*Your task*
Print the lines exactly. Start at the first line of the material below, end with the line that contains "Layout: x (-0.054", and skip all pictures.

*Data provided*

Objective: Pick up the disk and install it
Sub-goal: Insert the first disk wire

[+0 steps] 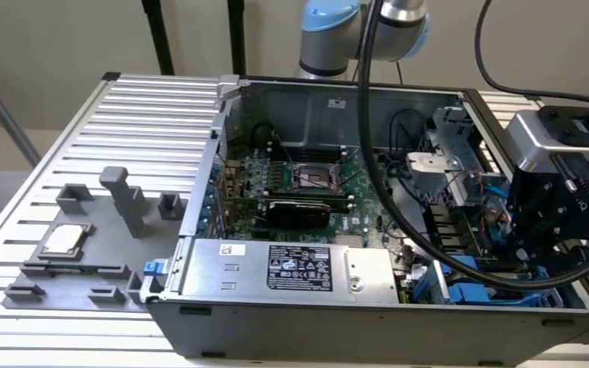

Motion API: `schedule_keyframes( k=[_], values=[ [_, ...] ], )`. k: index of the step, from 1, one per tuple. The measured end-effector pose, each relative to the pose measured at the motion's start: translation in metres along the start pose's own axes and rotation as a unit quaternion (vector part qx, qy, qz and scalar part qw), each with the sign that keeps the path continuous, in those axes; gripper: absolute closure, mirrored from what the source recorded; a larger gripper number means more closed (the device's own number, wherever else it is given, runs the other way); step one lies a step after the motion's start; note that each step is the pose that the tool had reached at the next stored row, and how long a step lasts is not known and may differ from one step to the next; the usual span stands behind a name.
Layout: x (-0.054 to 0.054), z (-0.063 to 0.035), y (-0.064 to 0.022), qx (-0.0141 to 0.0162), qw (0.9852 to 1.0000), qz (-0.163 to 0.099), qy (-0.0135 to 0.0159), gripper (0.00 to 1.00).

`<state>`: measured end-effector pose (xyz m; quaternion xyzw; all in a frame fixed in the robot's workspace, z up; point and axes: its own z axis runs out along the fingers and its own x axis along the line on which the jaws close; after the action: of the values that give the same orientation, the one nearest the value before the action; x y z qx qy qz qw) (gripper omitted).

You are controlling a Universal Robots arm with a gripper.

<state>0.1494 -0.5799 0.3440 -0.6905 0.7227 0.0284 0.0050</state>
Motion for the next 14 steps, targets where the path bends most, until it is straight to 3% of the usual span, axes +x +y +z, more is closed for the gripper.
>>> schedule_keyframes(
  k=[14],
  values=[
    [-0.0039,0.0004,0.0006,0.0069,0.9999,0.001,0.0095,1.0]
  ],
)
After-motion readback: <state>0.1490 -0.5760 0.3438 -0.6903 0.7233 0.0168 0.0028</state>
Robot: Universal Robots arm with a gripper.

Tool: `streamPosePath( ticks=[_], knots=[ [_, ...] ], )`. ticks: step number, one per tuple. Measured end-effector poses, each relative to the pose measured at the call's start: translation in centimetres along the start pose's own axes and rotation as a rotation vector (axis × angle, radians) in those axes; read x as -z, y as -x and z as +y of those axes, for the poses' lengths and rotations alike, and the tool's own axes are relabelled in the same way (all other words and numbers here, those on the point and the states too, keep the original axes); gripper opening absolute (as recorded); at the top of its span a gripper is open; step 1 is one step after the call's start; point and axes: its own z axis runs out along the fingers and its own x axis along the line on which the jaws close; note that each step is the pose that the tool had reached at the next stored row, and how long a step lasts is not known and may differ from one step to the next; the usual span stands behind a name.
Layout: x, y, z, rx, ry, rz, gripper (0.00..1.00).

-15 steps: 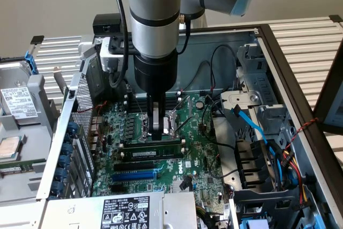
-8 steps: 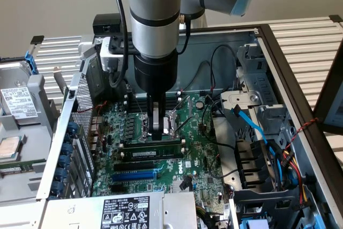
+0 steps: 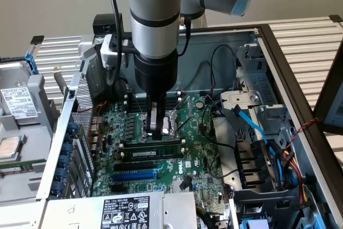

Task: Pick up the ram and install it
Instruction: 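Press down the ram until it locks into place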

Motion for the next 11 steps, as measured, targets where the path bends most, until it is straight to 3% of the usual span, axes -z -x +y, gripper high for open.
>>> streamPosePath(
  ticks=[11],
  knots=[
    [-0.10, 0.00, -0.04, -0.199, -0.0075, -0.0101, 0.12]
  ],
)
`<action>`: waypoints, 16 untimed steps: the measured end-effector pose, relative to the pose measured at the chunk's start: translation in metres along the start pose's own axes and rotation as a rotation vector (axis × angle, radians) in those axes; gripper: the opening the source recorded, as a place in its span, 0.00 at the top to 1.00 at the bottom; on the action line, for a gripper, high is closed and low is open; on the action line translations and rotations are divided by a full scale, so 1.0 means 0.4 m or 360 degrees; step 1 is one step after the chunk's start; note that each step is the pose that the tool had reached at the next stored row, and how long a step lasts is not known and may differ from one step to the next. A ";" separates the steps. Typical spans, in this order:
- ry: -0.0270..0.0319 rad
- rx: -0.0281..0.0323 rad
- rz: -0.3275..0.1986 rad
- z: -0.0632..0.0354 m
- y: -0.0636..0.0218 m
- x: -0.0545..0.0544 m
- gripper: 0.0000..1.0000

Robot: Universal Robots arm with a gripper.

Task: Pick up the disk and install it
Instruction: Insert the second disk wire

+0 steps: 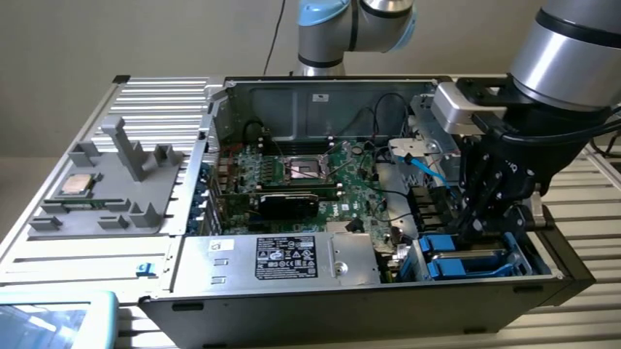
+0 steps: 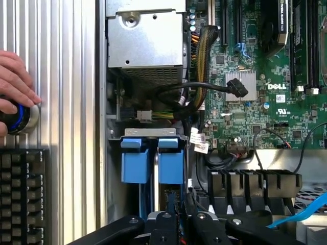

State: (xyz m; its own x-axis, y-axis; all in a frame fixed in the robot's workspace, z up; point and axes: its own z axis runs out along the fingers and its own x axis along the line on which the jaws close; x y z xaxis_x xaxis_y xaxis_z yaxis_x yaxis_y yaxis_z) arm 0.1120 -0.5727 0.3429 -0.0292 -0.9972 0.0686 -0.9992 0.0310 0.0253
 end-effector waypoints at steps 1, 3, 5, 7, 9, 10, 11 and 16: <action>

*Response for this exercise*
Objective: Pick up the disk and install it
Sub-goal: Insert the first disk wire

[+0 steps] 

Motion API: `schedule_keyframes( k=[_], values=[ [_, ...] ], )`. k: index of the step, from 1, one per tuple. The measured end-effector pose, each relative to the pose measured at the motion's start: translation in metres along the start pose's own axes and rotation as a unit quaternion (vector part qx, qy, qz and scalar part qw), each with the sign that keeps the path continuous, in those axes; gripper: absolute closure, mirrored from what the source recorded; a larger gripper number means more closed (the device's own number, wherever else it is given, runs the other way); step one lies a step after the motion's start; note that each step is the pose that the tool had reached at the next stored row, and how long a step lasts is not known and may differ from one step to the next; the usual span stands behind a name.
Layout: x (-0.054 to 0.054), z (-0.063 to 0.035), y (-0.064 to 0.022), qx (-0.0141 to 0.0162), qw (0.9852 to 1.0000), qz (-0.163 to 0.099), qy (-0.0135 to 0.0159), gripper (0.00 to 1.00).

This completes the output.